What to work on
Extract all lines from the data beneath that include the word "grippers".
-- Opening Marker --
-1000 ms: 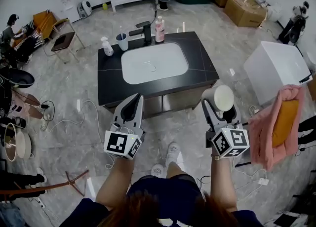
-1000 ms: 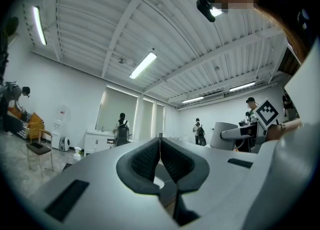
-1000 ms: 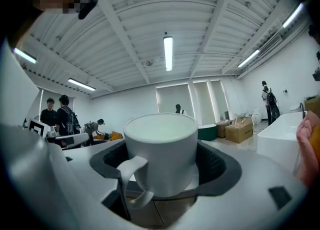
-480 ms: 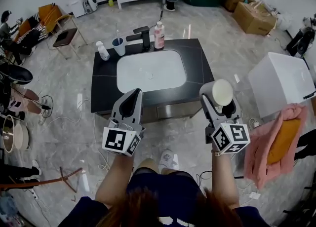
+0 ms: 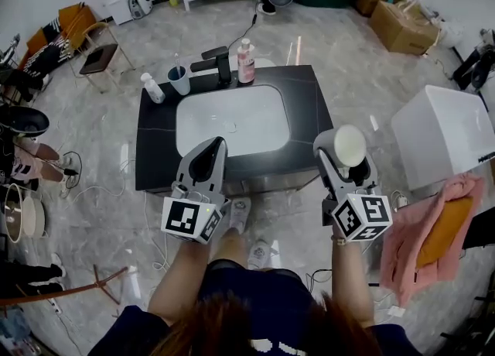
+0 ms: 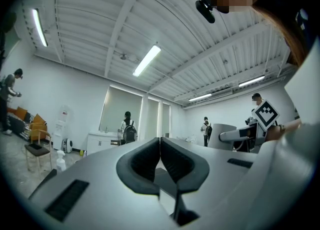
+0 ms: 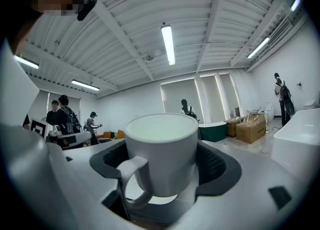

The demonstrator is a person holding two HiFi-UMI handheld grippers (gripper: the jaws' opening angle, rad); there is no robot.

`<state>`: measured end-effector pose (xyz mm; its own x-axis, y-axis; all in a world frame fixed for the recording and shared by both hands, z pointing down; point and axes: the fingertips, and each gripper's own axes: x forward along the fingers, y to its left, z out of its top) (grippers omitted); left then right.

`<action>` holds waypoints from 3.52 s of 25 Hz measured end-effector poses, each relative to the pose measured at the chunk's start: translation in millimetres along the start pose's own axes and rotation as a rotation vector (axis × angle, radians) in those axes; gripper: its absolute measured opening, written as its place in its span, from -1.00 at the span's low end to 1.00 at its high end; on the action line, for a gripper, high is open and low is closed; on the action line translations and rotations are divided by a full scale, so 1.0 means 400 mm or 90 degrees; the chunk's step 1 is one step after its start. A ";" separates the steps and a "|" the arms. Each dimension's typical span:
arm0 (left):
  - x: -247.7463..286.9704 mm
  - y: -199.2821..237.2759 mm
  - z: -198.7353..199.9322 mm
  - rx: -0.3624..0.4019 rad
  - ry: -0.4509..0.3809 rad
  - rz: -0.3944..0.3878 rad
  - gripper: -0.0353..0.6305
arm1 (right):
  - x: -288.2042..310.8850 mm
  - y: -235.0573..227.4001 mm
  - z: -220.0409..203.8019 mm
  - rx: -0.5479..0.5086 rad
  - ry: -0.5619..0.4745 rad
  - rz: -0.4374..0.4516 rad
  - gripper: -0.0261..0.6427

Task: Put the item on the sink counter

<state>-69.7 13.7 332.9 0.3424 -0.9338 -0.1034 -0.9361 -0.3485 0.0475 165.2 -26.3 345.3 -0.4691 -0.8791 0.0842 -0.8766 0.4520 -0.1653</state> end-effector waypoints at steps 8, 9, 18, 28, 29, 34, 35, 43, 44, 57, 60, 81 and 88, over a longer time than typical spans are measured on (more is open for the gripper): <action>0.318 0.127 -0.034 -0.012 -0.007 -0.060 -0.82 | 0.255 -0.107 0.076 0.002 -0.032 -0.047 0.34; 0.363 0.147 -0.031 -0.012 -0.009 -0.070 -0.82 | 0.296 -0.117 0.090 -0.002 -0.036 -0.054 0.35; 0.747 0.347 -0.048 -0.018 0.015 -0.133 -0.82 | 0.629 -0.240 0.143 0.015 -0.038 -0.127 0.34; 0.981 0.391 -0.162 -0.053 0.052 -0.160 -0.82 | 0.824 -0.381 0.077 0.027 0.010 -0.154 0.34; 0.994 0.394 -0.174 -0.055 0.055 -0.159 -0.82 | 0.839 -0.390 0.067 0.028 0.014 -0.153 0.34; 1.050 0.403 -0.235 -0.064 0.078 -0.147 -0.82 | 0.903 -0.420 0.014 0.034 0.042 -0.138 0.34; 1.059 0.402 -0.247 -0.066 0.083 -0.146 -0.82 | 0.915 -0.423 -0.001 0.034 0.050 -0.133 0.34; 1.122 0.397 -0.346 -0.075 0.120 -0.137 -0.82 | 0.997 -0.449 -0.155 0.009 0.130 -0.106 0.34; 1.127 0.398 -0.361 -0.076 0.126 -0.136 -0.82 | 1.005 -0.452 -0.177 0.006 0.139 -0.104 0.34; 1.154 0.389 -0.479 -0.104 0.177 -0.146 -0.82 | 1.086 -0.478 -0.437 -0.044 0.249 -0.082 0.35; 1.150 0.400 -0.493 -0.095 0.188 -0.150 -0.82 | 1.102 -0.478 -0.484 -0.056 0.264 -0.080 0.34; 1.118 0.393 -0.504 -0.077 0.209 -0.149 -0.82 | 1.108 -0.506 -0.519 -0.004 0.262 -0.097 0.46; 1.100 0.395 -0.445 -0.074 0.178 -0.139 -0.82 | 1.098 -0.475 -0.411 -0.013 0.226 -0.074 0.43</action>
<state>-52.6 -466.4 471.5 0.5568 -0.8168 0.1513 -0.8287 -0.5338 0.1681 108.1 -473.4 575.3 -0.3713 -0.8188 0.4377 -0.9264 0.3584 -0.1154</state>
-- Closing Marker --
Solution for this exercise
The demonstrator is a person holding two HiFi-UMI handheld grippers (gripper: the jaws' opening angle, rad); there is no robot.
`<state>`: measured end-effector pose (xyz mm; its own x-axis, y-axis; all in a world frame fixed for the recording and shared by both hands, z pointing down; point and axes: the fingertips, and each gripper's own axes: x forward along the fingers, y to its left, z out of its top) (grippers omitted); left then right.

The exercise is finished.